# Task brief:
Given the records below, pull every line with the word "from" into the answer.

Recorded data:
========================================
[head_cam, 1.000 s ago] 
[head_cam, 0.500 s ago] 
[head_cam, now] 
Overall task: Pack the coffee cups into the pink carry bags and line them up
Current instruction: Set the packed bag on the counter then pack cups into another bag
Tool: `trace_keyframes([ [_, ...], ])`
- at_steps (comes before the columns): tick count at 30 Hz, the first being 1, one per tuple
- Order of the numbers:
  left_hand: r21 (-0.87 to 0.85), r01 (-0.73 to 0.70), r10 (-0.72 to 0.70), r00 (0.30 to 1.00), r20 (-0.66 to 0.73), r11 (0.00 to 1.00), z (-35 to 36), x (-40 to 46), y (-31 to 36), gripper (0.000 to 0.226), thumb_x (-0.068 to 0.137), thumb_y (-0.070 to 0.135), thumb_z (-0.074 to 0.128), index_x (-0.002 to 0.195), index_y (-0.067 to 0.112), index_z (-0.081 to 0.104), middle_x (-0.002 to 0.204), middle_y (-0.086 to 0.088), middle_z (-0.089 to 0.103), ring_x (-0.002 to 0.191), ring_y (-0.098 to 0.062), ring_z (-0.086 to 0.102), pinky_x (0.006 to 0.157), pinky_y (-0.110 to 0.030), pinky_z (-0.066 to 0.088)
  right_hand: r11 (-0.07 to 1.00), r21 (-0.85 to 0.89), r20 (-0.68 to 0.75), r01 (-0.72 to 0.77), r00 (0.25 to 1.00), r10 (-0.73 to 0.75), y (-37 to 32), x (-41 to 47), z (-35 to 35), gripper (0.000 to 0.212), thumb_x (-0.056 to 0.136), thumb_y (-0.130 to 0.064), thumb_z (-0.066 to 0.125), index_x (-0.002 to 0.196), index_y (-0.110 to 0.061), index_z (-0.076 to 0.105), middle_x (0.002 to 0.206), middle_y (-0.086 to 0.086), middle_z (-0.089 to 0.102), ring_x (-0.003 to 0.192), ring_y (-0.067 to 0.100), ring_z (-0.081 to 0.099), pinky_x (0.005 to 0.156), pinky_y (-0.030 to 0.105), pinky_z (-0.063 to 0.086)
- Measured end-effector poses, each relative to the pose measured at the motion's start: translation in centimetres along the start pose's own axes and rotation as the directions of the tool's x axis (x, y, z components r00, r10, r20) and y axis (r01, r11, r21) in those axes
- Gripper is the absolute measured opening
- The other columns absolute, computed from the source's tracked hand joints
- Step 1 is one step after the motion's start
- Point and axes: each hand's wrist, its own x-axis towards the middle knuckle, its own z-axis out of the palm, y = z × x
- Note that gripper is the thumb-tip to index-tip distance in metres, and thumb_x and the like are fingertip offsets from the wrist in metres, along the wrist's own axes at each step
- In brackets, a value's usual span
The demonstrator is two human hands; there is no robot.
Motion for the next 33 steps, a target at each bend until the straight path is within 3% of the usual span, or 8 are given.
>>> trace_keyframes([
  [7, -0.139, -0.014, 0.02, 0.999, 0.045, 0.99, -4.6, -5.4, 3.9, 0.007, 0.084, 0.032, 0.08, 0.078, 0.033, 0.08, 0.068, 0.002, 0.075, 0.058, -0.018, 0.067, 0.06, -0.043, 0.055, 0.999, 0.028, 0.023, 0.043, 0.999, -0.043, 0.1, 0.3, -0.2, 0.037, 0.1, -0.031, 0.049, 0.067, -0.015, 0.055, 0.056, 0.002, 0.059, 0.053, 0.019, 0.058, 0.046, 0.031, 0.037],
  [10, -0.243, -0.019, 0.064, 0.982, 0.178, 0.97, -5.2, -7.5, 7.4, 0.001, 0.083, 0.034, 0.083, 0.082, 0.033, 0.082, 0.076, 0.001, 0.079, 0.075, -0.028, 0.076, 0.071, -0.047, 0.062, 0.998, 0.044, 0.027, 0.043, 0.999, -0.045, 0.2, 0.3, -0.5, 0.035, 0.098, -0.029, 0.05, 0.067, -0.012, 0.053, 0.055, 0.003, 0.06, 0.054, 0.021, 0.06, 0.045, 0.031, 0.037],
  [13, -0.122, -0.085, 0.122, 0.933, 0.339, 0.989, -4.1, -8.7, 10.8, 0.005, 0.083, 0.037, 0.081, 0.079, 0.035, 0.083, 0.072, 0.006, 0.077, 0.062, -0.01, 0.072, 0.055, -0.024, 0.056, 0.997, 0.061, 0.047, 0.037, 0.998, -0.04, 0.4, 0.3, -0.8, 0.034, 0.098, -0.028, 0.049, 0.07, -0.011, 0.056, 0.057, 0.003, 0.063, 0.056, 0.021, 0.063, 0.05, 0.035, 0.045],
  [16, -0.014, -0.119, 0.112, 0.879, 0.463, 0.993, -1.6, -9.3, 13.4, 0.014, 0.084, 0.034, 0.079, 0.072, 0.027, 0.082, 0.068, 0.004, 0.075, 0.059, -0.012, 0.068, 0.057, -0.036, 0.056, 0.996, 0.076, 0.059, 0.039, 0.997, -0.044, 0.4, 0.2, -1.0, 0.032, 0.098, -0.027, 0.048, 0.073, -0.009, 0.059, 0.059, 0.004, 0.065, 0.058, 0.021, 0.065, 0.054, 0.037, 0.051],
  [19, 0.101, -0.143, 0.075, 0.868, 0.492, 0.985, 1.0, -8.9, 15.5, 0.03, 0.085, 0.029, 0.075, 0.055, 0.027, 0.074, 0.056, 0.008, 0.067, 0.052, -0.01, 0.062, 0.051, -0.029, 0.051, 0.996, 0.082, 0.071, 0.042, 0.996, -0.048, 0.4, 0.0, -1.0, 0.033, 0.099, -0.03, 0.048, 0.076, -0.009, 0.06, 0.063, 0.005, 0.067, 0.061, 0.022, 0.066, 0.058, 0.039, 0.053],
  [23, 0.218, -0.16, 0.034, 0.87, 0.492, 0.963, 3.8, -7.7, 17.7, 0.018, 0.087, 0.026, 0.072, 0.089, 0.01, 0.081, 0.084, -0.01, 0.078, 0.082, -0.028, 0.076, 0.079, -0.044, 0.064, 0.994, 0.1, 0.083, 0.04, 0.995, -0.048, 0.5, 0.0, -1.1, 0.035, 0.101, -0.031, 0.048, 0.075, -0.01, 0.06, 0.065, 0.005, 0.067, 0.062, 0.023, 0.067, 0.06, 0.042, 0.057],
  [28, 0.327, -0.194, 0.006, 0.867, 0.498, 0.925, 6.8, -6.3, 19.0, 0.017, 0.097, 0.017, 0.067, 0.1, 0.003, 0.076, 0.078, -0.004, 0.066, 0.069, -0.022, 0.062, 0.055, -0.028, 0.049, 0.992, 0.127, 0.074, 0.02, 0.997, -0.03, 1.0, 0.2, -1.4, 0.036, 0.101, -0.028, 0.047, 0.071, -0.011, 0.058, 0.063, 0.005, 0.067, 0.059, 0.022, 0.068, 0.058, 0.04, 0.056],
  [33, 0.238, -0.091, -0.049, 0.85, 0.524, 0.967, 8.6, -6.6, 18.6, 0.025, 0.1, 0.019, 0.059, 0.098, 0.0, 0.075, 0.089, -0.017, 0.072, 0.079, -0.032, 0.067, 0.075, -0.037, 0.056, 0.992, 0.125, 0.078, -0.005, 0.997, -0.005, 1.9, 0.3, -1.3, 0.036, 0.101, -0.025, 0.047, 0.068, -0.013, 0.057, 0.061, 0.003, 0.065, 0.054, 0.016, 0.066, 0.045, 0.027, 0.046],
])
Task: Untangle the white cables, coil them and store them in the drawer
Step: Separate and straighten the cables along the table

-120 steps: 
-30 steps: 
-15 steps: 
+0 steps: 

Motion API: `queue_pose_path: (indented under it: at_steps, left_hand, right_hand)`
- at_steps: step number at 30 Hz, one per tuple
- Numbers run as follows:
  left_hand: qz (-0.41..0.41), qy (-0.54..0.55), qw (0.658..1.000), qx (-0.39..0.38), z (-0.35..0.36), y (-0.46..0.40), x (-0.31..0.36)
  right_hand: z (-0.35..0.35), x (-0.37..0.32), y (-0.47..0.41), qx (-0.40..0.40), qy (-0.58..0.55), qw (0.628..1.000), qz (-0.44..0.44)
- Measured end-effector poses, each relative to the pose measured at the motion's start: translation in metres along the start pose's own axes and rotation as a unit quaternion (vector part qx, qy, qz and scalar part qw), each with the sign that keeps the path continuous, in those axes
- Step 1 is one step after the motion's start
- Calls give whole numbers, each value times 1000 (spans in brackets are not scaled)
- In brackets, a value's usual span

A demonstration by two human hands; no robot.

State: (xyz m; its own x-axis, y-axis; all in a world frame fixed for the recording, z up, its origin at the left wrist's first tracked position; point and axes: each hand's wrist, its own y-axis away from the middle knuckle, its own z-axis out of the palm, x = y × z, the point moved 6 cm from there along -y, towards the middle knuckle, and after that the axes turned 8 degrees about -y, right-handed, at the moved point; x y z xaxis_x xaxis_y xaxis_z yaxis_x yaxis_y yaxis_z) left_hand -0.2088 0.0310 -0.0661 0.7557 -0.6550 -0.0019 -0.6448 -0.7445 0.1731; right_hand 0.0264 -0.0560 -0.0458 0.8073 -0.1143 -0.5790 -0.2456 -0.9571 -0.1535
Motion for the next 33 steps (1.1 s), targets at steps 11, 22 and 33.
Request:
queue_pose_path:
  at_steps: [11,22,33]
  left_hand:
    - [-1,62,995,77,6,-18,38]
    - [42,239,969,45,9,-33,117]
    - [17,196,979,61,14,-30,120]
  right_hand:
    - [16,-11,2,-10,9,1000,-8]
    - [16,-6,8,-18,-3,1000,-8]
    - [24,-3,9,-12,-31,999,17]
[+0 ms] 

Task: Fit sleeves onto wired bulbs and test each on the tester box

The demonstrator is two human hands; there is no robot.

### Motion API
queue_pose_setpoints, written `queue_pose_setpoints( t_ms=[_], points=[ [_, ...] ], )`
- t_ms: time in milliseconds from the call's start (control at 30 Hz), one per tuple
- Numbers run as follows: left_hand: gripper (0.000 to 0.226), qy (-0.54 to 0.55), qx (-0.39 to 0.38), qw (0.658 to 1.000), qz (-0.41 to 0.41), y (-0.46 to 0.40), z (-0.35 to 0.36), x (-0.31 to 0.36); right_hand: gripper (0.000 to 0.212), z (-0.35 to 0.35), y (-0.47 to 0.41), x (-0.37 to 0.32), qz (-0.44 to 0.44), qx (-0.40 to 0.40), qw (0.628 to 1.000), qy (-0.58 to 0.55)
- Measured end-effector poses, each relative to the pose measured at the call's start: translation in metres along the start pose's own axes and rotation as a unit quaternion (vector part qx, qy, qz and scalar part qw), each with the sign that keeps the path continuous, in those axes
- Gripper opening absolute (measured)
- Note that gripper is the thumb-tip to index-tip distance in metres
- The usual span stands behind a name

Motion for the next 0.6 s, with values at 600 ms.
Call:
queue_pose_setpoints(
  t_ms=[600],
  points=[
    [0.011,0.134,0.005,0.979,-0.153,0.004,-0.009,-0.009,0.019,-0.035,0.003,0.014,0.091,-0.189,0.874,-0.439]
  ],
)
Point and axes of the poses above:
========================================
# Written response:
- The other columns absolute, computed from the source's tracked hand joints
- Note that gripper is the thumb-tip to index-tip distance in metres, and thumb_x and the like are fingertip offsets from the wrist in metres, along the wrist's own axes at each step
State: (xyz m; its own x-axis, y-axis; all in a world frame fixed for the recording, z up, its origin at the left wrist's first tracked position; point and axes: each hand's wrist, its own y-axis away from the middle knuckle, its own z-axis out of the palm, x = y × z, the point moved 6 cm from there along -y, towards the middle knuckle, and after that the axes turned 8 degrees about -y, right-handed, at the moved point; x y z xaxis_x xaxis_y xaxis_z yaxis_x yaxis_y yaxis_z) left_hand -0.2088 0.0310 -0.0661 0.7557 -0.6550 -0.0019 -0.6448 -0.7445 0.1731; right_hand 0.0264 -0.0560 -0.0458 0.8073 -0.1143 -0.5790 -0.2456 -0.9571 -0.1535
- t_ms: time in milliseconds from the call's start (control at 30 Hz), one per tuple

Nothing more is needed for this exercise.